To determine when the water balloon will hit the ground using the given equation \( y = -6t^2 + 30t + 8 \), we need to find the value of \( t \) when \( y = 0 \).
Setting the equation to zero: \[ -6t^2 + 30t + 8 = 0 \]
We can solve this quadratic equation using the quadratic formula: \[ t = \frac{-b \pm \sqrt{b^2 - 4ac}}{2a} \]
In our case, the coefficients are:
- \( a = -6 \)
- \( b = 30 \)
- \( c = 8 \)
Plugging in these values into the quadratic formula gives: \[ t = \frac{-30 \pm \sqrt{30^2 - 4(-6)(8)}}{2(-6)} \] \[ t = \frac{-30 \pm \sqrt{900 + 192}}{-12} \] \[ t = \frac{-30 \pm \sqrt{1092}}{-12} \]

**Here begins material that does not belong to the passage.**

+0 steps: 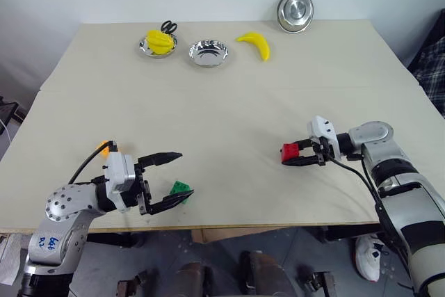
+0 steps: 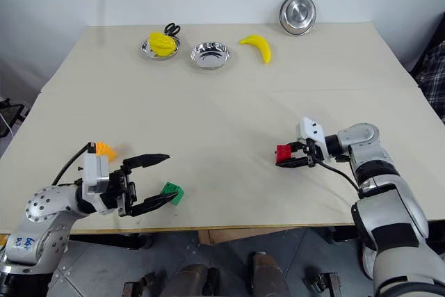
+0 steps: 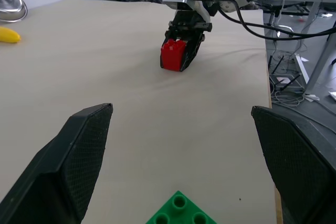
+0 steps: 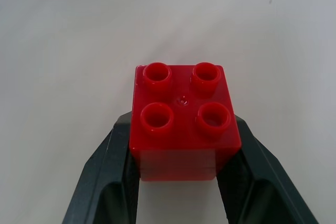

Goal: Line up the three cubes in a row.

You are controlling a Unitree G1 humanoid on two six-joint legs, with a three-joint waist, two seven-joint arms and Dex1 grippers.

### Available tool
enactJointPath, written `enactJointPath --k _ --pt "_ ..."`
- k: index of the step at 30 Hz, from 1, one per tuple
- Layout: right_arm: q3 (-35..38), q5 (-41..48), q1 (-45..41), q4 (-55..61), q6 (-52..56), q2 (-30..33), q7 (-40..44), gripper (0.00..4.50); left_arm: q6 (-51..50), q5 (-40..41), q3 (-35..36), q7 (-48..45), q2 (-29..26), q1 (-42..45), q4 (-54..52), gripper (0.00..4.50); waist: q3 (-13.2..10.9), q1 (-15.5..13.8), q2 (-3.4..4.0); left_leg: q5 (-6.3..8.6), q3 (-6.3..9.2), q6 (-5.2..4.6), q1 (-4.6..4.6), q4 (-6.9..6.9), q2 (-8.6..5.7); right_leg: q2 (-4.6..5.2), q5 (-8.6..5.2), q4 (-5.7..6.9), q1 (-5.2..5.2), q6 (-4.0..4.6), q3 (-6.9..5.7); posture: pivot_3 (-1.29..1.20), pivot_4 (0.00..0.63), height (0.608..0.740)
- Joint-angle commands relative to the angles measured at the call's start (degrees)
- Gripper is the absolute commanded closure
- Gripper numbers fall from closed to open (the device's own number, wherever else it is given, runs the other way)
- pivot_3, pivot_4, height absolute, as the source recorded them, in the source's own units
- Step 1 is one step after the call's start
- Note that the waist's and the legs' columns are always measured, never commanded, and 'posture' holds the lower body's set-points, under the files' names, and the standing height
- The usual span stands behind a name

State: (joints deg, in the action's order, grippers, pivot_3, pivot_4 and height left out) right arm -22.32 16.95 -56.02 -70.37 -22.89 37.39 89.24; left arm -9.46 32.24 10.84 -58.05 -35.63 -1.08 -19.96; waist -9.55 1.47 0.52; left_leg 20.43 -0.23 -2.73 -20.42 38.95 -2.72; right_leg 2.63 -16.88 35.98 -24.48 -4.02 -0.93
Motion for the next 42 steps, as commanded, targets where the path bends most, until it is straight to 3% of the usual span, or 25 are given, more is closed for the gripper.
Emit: enactJointPath --k 1,12,21,22,35,42 --pt "-2.11 -0.11 0.82 0.63 -5.10 0.42 3.26 2.98 0.23 1.12 2.35 0.52 -1.09 -1.20 -2.67 0.00 0.00 0.07 0.00 0.00 0.01 0.01 0.00 0.00 0.00 0.00 0.00 0.00 0.00 0.00 -0.01 0.00 0.150 0.740" --pt "-0.74 -1.96 0.43 -1.88 -5.65 -1.63 3.26 2.98 0.88 1.40 3.30 -0.13 -2.20 -1.13 -2.32 0.00 0.00 0.13 0.01 0.00 0.03 0.01 0.01 0.01 0.00 0.00 0.00 0.02 0.02 0.00 -0.03 0.00 0.150 0.740" --pt "3.05 -3.69 -1.59 -2.52 -4.04 -1.17 3.26 0.10 0.65 1.54 4.10 -0.48 -2.54 -0.64 -1.01 0.00 0.00 0.22 0.01 -0.01 0.00 0.02 0.17 0.10 0.00 0.00 0.01 0.03 0.24 0.03 -0.01 0.00 0.150 0.740" --pt "3.19 -3.19 -1.65 -2.05 -3.94 -0.56 3.26 0.02 0.96 1.40 4.60 -0.44 -2.54 -0.80 -0.53 0.00 0.00 0.20 0.02 -0.01 0.00 0.02 0.17 0.10 0.00 0.01 0.01 0.03 0.23 0.03 -0.01 0.00 0.150 0.740" --pt "1.82 10.72 4.07 10.00 -4.63 7.20 3.26 0.02 4.93 0.86 11.82 2.63 -0.01 -8.29 2.21 0.00 -0.08 0.05 0.14 0.04 0.03 0.00 0.01 0.01 0.01 0.01 0.01 -0.03 0.05 0.03 -0.07 0.00 0.150 0.740" --pt "2.49 25.78 15.45 31.79 1.66 12.34 3.26 0.02 6.31 2.91 21.18 5.44 2.76 -18.17 2.19 0.00 -0.11 -0.04 0.18 0.07 0.04 -0.01 -0.01 -0.01 0.05 0.01 0.01 -0.07 0.03 0.03 -0.08 0.00 0.150 0.740"
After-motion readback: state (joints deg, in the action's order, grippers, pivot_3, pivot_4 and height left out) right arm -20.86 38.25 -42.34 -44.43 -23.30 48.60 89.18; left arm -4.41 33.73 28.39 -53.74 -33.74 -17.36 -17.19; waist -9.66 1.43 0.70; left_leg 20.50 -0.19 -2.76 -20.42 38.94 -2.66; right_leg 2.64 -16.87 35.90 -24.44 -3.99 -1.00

Calculating \( \sqrt{1092} \): \[ \sqrt{1092} \approx 33.0 \]
So, continuing with our calculation: \[ t = \frac{-30 \pm 33.0}{-12} \]
Now calculating the two possible values for \( t \):
- \( t = \frac{-30 + 33.0}{-12} = \frac{3.0}{-12} = -0.25 \) (not valid, as time cannot be negative)
- \( t = \frac{-30 - 33.0}{-12} = \frac{-63.0}{-12} = 5.25 \)
Thus, rounding to the nearest tenth: \[ t \approx 5.3 \text{ seconds} \]
Therefore, the balloon will hit the ground at approximately 5.3 seconds.